UK on its double-dip recession, data confirms

UK’s GDP dropped 0.3% in the first quarter of the year, confirming UK’s double-dip recession phase. Households spending fell and people’s real income continued to shrink.

While there was some green light on consumer spending recently, the economy would probably contract again in the second quarter, because the country took an extra day off to celebrate the Queen’s diamond jubilee.

The fourth quarter contraction is expected to be at 0.4%, according to the Office for National Statistics.

The Bank of England signaled at restarting quantitative easing as soon as next month to try to give the economy a lift.
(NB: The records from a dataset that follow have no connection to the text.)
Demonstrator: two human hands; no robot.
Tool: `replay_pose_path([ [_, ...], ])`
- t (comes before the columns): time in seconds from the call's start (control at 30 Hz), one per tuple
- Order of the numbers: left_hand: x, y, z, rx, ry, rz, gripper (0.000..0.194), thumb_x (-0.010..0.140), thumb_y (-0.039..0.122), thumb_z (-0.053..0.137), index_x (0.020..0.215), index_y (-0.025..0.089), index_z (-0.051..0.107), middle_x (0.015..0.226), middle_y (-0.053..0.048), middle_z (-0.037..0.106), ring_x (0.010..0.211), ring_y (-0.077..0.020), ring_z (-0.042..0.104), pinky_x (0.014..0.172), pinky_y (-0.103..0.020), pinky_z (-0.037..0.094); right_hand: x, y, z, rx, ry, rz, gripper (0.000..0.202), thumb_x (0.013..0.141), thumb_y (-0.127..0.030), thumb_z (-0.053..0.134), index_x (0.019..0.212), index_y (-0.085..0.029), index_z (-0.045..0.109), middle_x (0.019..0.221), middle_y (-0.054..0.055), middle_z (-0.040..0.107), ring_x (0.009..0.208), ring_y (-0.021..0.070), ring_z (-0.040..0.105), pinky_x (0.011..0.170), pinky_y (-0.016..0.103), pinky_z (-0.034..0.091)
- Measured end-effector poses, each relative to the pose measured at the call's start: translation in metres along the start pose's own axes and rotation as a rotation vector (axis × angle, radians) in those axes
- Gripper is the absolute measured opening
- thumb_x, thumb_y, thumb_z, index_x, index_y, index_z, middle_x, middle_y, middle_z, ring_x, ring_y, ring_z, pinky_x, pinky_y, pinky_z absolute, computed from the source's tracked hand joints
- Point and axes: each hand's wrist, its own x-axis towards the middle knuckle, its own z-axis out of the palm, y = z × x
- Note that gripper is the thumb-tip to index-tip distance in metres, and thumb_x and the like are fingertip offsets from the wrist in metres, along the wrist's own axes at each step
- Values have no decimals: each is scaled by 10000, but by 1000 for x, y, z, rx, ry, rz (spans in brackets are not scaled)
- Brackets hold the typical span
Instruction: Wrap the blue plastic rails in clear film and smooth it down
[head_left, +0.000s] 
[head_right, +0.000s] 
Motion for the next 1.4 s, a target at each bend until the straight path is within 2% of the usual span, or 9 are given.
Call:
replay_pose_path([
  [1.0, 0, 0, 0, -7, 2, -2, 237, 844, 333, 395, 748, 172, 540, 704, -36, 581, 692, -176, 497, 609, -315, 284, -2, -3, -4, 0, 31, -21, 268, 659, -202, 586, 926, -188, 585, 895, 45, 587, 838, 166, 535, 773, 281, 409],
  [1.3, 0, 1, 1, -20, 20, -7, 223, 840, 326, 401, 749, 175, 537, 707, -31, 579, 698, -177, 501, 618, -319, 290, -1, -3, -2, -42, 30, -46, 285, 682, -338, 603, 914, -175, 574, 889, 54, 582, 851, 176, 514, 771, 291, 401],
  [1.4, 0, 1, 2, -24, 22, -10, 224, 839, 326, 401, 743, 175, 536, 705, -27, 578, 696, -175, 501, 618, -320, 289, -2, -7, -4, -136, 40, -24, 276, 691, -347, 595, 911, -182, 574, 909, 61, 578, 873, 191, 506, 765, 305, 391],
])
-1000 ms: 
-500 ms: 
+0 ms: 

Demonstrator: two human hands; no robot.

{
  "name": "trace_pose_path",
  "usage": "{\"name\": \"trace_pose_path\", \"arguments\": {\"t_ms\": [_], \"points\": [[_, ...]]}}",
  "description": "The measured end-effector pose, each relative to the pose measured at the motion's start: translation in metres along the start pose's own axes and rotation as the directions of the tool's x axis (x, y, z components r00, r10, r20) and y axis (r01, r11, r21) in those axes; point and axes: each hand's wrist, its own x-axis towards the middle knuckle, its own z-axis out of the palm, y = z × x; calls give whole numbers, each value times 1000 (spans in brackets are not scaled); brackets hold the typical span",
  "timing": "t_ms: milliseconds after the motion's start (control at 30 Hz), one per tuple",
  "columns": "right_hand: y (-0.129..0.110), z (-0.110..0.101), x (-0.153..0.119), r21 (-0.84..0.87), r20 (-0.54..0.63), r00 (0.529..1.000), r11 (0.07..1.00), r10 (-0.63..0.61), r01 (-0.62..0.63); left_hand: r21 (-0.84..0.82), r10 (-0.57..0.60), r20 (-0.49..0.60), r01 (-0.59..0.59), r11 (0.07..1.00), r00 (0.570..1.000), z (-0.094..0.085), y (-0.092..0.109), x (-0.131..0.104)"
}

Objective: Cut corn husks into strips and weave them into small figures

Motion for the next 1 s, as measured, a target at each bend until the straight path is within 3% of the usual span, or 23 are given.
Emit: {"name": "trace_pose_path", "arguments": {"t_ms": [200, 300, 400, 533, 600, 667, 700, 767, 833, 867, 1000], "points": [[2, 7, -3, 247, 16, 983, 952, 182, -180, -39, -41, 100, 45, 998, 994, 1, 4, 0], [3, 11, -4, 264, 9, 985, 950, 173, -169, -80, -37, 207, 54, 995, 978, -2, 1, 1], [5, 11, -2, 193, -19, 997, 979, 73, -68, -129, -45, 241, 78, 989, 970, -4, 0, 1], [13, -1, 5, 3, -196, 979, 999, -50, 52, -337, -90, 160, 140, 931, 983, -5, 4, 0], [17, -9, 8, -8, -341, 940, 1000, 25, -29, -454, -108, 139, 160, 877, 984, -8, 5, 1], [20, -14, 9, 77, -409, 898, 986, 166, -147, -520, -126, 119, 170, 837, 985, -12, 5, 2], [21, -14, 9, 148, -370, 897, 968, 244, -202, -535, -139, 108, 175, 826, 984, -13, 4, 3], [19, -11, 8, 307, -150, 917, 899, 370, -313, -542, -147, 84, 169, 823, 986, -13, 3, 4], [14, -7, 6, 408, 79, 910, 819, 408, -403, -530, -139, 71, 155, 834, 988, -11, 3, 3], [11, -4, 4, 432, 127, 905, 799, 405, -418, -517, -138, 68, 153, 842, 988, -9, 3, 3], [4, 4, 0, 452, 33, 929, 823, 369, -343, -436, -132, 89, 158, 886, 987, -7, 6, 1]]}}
Savings ratio dropped from 6.9% to 6.4%, indicating the drop in spending was more related to weak income than to a choice to save up or pay off debts.

Government spending, in contrast, increased 1.9 per cent in the first quarter, accelerating from a 0.8 per cent increase in the previous quarter.

UK’s widening trade deficit adds misery to the story, reflecting a decrease in exports along with a fall in the profits of UK companies’ overseas subsidiaries.

On a brighter note, business investment is slightly more positive, rising 1.9% from the previous quarter. Manufacturing investment fell 0.3% amid declining output and the crisis in the US, but non-manufacturing investment rose 2.2%.

Chris Williamson, an economist at Markit, said positive business surveys and a rise in employment in the first quarter cast doubt over the accuracy of the GDP data.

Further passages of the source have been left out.